Y también es recomenzar a andar. Es pararse, mirar la ruta, sacudirse el polvo e intentar seguir...seguir con lo poco que tenemos, solos, sin mucha carga. El equipaje innecesario luego se convierte en molesto y sin sentido. Solo pesa.
Y así conocer nuevos viajantes, tan perdidos y desorientados como nosotros.
Los pies duelen, están cansados. Las piernas se mueven por inercia. Pero el estomago ya esta relajado. Puede hacerle frente a nuevas cosas. Nuevos golpes, nuevos desafíos.

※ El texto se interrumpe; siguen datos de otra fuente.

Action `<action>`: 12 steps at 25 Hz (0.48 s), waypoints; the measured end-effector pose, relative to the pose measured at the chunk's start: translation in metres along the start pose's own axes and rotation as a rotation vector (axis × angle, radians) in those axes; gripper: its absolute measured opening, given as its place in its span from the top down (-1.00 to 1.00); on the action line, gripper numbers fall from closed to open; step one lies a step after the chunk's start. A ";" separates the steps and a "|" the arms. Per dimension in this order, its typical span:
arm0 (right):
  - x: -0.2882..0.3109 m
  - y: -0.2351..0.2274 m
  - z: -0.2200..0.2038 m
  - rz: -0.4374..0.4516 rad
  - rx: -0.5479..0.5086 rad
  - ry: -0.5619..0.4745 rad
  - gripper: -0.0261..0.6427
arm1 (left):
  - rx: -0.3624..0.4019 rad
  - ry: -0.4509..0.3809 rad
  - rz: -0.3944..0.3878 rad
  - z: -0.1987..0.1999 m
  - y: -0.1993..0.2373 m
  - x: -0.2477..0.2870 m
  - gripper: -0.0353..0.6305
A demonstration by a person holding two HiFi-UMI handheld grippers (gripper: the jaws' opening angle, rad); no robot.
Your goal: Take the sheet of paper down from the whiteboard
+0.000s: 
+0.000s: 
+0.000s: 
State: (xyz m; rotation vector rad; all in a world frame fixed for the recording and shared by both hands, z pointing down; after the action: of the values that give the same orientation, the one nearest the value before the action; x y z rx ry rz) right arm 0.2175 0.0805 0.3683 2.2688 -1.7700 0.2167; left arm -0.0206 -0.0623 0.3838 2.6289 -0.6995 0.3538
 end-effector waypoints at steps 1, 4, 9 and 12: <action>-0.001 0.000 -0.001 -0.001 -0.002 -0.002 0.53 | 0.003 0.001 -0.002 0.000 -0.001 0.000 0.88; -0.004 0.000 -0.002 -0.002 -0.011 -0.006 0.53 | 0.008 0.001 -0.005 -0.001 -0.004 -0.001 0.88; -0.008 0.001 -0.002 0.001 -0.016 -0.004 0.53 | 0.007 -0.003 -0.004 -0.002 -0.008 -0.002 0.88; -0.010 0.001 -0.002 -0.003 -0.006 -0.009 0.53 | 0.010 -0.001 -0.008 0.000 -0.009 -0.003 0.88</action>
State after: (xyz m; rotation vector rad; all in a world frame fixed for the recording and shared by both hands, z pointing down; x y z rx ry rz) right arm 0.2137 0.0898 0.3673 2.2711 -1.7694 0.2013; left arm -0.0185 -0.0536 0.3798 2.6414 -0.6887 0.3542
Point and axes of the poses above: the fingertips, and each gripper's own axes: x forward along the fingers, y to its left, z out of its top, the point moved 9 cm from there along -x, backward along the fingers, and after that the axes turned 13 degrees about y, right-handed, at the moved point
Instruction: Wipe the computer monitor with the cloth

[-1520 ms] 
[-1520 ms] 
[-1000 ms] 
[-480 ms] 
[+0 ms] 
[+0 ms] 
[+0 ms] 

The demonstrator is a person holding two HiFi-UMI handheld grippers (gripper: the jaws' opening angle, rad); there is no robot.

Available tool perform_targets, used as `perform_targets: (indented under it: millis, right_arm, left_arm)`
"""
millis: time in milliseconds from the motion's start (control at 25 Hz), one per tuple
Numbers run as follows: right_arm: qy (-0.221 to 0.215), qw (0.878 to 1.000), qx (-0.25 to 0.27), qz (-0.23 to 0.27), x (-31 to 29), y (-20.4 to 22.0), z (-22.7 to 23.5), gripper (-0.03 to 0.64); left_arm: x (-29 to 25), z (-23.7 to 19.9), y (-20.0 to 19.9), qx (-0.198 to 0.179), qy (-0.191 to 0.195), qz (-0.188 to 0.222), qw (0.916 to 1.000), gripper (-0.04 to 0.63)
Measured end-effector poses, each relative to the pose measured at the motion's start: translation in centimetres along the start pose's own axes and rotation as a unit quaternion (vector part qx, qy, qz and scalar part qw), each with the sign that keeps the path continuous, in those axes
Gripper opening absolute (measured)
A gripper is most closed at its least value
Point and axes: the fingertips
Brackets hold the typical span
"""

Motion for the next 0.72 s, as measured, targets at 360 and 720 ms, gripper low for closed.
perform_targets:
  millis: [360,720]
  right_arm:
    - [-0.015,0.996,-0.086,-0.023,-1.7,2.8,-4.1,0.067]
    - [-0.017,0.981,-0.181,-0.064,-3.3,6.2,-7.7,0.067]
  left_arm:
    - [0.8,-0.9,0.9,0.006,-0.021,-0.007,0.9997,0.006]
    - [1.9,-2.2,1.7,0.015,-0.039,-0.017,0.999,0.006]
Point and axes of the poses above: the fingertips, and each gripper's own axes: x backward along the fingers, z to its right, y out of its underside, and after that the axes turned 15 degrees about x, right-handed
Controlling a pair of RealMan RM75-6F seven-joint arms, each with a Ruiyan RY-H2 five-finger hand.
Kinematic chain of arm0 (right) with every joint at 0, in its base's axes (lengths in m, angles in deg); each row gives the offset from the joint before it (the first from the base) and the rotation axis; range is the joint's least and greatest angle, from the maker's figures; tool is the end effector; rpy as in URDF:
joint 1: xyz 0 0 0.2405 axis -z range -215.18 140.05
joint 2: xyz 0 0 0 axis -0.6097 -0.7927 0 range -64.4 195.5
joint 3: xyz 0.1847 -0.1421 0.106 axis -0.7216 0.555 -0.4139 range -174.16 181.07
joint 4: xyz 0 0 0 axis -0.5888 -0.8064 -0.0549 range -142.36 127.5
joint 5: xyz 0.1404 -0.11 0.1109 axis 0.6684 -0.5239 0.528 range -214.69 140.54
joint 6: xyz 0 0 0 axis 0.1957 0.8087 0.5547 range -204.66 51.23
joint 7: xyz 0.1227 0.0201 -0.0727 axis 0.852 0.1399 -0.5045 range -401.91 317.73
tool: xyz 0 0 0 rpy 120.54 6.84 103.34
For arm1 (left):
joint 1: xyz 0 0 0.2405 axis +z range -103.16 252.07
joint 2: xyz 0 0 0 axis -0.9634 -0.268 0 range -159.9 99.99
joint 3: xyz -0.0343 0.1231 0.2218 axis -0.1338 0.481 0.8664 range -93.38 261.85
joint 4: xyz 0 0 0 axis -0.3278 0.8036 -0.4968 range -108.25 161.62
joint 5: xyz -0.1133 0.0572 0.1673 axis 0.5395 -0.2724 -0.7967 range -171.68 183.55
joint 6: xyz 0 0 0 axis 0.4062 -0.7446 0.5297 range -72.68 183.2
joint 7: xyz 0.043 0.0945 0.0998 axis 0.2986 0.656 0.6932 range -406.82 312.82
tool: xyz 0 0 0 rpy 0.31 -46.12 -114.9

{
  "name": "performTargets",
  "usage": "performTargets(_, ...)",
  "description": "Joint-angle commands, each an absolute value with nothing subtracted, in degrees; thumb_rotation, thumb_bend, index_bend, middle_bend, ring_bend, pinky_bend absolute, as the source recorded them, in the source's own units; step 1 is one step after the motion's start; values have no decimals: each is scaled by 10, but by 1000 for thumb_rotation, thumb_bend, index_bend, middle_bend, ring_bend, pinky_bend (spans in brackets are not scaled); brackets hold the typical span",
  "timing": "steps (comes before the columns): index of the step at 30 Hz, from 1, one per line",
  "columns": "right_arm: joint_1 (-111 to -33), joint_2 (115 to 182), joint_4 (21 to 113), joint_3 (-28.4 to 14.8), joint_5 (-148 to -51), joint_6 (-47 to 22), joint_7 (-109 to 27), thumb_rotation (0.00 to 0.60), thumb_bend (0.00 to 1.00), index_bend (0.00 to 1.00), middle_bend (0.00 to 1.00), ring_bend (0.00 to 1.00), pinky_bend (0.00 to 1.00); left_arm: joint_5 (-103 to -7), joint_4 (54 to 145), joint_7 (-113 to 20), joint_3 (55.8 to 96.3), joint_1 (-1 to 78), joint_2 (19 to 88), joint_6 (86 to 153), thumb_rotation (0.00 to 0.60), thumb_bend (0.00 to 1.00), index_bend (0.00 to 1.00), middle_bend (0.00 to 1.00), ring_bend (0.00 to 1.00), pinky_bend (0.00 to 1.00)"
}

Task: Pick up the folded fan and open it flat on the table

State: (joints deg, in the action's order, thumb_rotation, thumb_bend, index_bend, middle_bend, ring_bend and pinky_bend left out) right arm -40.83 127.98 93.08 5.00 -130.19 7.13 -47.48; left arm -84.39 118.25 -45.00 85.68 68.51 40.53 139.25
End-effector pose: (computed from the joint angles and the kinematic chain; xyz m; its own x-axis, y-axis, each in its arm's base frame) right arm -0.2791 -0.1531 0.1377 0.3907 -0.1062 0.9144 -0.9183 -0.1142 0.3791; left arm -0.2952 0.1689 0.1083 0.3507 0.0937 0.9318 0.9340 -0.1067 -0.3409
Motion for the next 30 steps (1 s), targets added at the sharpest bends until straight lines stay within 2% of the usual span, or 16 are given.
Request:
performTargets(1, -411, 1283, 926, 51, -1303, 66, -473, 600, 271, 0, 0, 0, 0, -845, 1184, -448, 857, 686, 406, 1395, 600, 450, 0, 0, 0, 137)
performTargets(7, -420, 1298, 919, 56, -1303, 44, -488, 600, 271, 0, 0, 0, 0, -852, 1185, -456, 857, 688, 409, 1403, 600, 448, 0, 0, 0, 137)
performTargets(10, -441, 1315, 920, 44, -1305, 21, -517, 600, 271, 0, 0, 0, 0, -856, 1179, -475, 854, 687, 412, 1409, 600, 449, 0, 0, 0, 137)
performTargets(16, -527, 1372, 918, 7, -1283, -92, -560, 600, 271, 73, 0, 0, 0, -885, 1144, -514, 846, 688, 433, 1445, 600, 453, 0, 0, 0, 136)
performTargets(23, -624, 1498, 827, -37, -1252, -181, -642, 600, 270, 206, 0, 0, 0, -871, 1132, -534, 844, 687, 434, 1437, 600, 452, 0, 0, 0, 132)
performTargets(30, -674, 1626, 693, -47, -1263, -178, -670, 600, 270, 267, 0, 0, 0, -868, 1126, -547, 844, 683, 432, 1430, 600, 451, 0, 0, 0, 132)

Hay que volver a mirar al espejo para encontrarse. Mirar mas atrás de lo que estábamos mirando. Volver a los orígenes, al origen. A las raíces. Al principio. A la esencia. Es volver a buscarse. A ver cuanto cambiamos, cuanto nos parecemos. Cuanto el sol nos curtió la piel y cuanto se asemeja el color de nuestros ojos a aquel color. Es encontrarse en el que esta al lado, en frente. Y darse cuenta cuanto no nos hallamos en esas personas que creíamos que eran nuestros reflejos.
Es hacerse cargo de nuestros errores, de nuestras miserias, de nuestros miedos.
Y empezar a visualizar nuestras virtudes.